• Problem requirements
Lines in the entries below where the word "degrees" shows up should each be copied.

• Material for this exercise
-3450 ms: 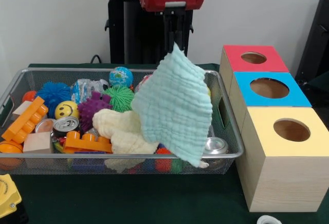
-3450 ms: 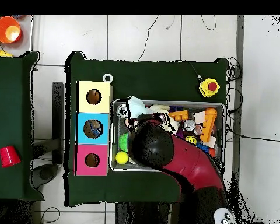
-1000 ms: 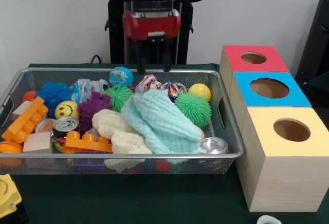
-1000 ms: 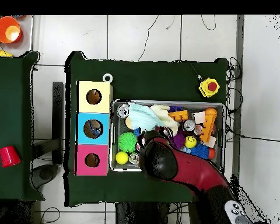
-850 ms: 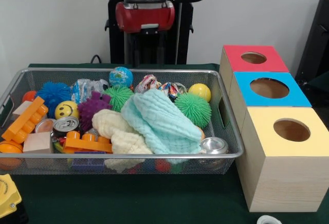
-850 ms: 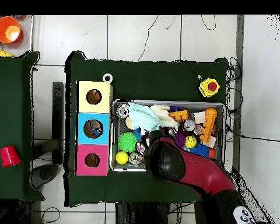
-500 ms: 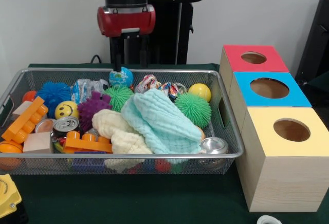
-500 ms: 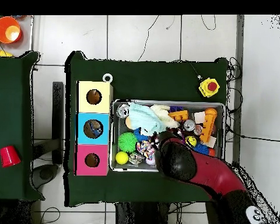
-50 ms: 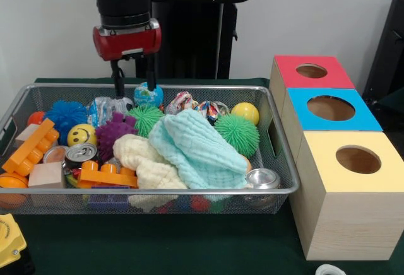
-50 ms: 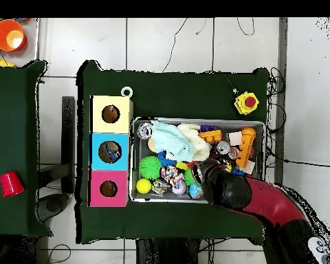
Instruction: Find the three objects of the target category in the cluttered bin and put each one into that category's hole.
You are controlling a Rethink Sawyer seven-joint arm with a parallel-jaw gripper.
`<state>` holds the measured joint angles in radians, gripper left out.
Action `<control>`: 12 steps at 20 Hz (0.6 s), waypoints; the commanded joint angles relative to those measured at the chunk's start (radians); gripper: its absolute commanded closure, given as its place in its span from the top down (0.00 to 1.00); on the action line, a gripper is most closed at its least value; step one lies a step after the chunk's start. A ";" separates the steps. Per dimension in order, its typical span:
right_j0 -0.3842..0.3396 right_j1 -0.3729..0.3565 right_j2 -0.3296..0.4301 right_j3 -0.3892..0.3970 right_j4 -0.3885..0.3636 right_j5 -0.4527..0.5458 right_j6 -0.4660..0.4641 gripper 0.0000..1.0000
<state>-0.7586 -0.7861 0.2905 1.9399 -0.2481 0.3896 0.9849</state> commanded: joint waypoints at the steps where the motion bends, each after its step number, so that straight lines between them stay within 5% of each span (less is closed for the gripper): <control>1: -0.052 0.020 0.076 -0.149 -0.138 0.181 -0.179 1.00; 12: -0.145 0.178 0.161 -0.220 -0.273 0.184 -0.212 1.00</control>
<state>-0.8649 -0.7346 0.3330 1.7998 -0.4154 0.4994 0.9849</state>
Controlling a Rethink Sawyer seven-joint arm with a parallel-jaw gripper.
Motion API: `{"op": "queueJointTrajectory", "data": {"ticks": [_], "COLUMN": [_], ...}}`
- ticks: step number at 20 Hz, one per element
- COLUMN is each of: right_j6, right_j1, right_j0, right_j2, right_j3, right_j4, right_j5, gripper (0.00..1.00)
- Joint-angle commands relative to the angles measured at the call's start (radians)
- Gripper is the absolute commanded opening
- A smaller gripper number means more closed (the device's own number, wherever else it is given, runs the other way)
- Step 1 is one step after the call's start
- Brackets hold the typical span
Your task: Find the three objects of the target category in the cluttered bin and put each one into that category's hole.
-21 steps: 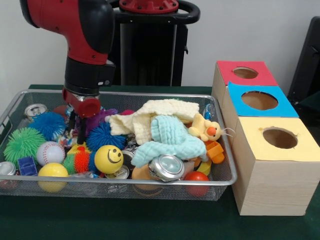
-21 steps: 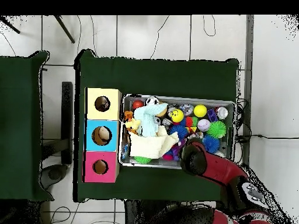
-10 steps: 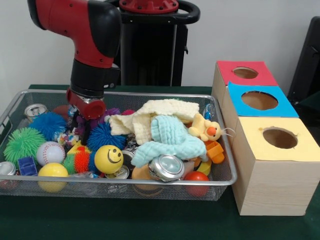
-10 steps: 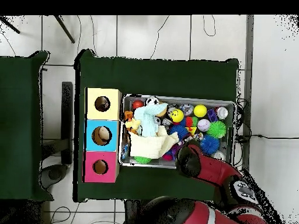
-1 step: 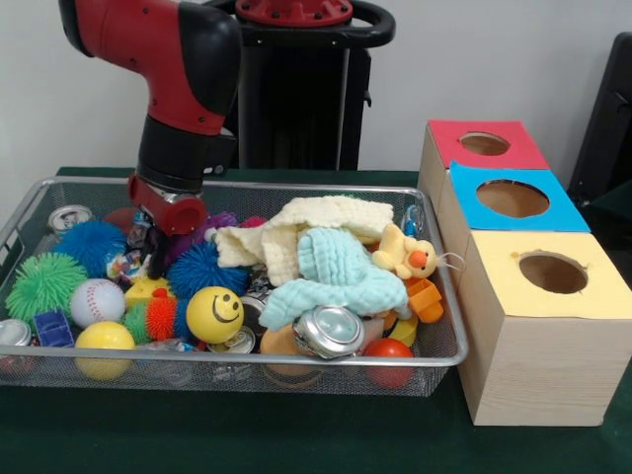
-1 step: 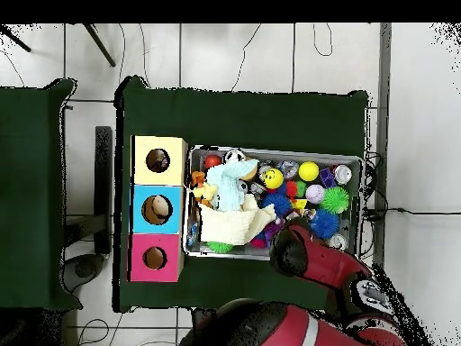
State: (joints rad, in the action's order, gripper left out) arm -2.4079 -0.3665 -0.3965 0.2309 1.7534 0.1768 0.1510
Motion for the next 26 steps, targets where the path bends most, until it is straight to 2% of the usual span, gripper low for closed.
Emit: {"op": "queueJointTrajectory", "data": {"ticks": [1, 4, 11, 13, 18, 26], "right_j6": [-0.081, -0.093, -0.088, -0.084, -0.076, -0.108], "right_j1": [0.109, 0.094, 0.062, 0.037, -0.080, -0.124], "right_j0": [-0.005, 0.014, 0.014, 0.017, 0.048, 0.089], "right_j2": [0.022, 0.028, 0.009, 0.004, -0.010, -0.046], "right_j3": [0.003, 0.014, 0.025, 0.032, 0.072, 0.065], "right_j4": [-0.022, -0.042, -0.039, -0.038, -0.047, -0.076], "right_j5": [-0.052, -0.083, -0.105, -0.125, -0.219, -0.271], "gripper": [0.00, 0.00, 0.00, 0.00, 0.00, 0.00]}}
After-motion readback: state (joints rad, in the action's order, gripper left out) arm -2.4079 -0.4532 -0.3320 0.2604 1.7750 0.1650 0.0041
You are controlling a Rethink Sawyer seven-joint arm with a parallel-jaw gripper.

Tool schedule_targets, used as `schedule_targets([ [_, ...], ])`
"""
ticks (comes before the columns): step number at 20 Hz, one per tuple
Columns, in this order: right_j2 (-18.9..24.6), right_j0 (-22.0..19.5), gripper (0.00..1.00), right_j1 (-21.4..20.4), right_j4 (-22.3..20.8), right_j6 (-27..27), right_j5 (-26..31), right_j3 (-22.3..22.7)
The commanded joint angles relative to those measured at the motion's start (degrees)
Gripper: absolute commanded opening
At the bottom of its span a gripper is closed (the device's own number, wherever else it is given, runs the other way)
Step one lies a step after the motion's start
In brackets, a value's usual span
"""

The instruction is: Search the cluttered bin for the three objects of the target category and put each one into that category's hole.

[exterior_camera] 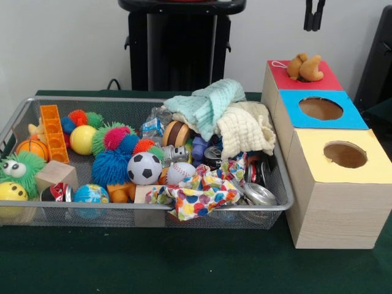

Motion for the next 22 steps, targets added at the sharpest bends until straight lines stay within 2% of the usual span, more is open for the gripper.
schedule_targets([
  [1, -0.2, -0.8, 0.0, 3.3, -0.2, 10.2, -0.7, -4.3],
  [9, 1.6, -2.1, 0.0, 9.4, -0.2, 10.6, -8.3, -4.5],
  [22, 2.1, -3.8, 0.0, 13.1, -1.0, 8.6, -11.2, -5.4],
])
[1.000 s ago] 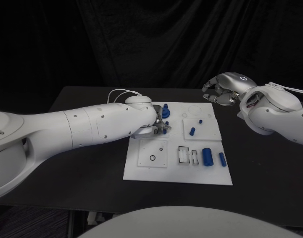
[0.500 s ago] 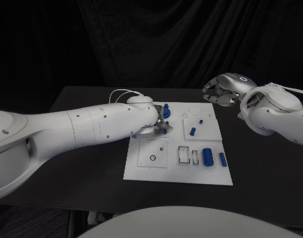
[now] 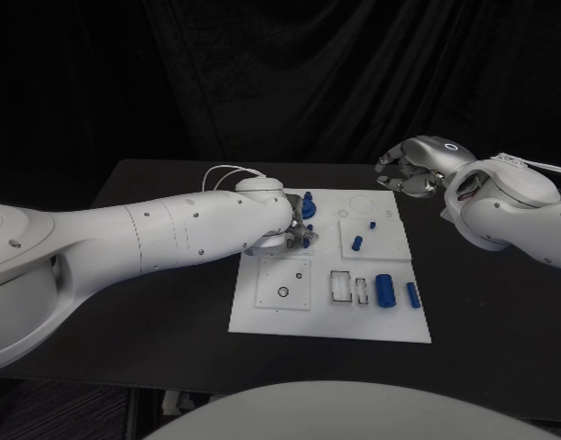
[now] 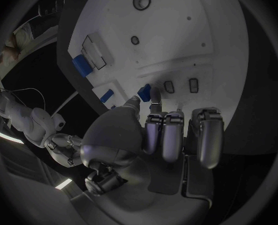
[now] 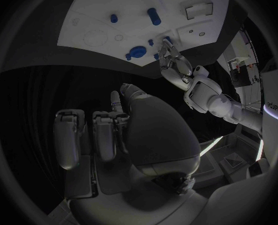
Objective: Assemble the parts on the task board
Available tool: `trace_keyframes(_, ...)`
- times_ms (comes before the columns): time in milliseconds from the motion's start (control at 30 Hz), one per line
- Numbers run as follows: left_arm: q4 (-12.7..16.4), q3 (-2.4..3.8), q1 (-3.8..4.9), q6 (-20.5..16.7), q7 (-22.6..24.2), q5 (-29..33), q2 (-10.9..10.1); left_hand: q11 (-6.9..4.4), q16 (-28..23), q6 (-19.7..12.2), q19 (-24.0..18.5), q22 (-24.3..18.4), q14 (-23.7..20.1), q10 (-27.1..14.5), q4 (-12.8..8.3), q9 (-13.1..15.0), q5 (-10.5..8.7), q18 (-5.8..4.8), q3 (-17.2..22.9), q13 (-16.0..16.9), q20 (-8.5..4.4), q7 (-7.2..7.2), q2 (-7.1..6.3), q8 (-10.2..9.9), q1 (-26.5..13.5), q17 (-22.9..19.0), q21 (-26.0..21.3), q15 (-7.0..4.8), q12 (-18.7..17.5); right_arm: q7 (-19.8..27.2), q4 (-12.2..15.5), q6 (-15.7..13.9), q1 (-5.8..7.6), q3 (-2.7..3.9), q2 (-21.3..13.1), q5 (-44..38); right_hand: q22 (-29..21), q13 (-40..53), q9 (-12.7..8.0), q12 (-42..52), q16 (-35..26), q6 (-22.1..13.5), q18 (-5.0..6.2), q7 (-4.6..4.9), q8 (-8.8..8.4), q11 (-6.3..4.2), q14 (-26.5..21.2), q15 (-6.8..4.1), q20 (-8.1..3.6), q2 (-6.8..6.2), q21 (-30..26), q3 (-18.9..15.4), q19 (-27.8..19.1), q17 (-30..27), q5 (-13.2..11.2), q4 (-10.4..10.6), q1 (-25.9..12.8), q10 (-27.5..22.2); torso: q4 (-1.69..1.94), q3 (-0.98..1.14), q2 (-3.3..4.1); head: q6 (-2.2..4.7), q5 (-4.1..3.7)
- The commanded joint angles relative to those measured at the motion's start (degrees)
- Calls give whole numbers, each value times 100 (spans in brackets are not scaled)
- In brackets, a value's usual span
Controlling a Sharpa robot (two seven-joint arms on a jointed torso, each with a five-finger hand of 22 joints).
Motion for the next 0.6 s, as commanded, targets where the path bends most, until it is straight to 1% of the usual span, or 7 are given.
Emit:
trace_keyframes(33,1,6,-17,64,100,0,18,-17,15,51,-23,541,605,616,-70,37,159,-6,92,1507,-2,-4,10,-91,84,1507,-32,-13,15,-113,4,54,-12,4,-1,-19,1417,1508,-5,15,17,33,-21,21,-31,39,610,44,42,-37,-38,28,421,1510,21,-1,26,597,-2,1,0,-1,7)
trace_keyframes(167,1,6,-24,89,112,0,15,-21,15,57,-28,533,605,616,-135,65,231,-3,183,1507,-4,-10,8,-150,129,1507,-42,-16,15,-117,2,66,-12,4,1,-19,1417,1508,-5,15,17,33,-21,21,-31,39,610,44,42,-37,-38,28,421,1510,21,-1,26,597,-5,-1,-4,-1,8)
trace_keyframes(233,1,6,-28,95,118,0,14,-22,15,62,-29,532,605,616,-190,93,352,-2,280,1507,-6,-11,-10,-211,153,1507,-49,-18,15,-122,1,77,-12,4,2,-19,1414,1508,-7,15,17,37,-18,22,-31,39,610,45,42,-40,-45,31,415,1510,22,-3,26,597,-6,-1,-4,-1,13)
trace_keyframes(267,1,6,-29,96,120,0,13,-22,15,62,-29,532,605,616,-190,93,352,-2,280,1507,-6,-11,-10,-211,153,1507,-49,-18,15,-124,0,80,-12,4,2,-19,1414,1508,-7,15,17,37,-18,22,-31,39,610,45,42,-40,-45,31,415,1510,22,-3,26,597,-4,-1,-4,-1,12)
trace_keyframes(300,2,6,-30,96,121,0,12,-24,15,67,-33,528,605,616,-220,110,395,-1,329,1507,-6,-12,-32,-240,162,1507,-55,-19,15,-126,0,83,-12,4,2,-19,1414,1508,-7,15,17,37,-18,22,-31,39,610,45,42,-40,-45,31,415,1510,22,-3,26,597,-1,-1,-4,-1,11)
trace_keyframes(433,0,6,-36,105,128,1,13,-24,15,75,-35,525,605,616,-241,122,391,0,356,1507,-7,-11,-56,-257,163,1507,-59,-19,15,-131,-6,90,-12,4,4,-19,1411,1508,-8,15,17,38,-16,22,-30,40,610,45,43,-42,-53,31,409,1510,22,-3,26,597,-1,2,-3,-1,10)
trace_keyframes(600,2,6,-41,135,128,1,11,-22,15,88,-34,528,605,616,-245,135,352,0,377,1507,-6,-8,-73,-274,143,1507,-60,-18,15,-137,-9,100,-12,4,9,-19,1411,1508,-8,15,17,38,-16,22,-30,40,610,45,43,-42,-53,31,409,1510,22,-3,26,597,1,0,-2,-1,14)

• Written answer
The commanded joint angles relative to those measured at the motion's start (degrees)
- The commanded joint angles relative to those measured at the motion's start (degrees)

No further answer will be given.